YOUR TASK:
In the listing that follows, copy out each line that includes the word "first".

*** Opening DATASET CONTENT ***

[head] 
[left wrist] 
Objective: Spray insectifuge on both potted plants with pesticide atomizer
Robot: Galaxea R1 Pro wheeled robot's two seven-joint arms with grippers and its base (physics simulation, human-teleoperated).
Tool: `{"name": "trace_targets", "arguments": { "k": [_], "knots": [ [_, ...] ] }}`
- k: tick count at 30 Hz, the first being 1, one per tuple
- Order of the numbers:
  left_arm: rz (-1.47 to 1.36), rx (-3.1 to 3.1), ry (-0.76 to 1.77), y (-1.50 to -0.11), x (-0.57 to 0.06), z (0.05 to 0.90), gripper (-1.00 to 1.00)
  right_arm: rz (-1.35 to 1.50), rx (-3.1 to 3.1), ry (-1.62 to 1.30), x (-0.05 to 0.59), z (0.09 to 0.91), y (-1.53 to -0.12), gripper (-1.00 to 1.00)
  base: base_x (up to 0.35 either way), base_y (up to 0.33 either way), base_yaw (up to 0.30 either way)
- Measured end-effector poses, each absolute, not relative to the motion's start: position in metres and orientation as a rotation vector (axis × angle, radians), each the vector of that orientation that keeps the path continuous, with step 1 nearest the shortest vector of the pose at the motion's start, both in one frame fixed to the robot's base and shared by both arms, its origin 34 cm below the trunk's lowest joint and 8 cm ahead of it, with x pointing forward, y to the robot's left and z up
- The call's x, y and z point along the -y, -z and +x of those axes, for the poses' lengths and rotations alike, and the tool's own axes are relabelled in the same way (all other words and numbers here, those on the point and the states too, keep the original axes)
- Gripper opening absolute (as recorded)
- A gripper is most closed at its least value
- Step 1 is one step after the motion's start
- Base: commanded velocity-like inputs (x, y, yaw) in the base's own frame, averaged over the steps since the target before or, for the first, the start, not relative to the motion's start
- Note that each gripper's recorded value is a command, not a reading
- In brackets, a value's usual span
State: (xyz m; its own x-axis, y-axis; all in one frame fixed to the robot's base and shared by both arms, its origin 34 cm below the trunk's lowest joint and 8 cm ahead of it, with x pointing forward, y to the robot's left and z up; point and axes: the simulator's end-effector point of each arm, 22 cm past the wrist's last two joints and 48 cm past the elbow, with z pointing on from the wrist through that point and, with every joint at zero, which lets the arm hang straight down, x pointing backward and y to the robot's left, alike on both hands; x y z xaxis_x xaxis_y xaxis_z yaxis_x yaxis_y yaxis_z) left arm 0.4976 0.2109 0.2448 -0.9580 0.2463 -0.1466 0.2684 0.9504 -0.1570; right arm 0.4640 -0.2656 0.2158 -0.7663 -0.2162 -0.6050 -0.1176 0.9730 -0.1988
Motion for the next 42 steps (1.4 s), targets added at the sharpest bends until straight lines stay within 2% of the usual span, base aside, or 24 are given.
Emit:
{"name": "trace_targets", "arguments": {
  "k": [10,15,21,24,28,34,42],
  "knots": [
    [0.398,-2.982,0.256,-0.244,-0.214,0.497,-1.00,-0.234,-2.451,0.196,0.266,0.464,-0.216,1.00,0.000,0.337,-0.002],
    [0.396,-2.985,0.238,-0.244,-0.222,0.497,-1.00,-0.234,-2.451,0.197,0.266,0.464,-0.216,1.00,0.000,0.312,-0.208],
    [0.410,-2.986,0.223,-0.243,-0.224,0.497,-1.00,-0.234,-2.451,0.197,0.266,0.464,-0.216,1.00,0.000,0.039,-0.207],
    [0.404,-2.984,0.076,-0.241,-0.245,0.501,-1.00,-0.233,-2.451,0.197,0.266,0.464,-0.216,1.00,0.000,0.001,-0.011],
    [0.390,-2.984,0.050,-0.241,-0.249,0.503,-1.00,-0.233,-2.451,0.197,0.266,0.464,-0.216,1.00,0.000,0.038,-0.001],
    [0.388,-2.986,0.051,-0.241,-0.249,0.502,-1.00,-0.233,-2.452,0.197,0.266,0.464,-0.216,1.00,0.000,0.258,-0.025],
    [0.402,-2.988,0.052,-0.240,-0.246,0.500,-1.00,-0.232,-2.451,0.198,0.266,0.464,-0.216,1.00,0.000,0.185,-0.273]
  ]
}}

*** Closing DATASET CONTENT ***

SOLUTION FOR THIS TASK:
- k: tick count at 30 Hz, the first being 1, one per tuple
- Base: commanded velocity-like inputs (x, y, yaw) in the base's own frame, averaged over the steps since the target before or, for the first, the start, not relative to the motion's start

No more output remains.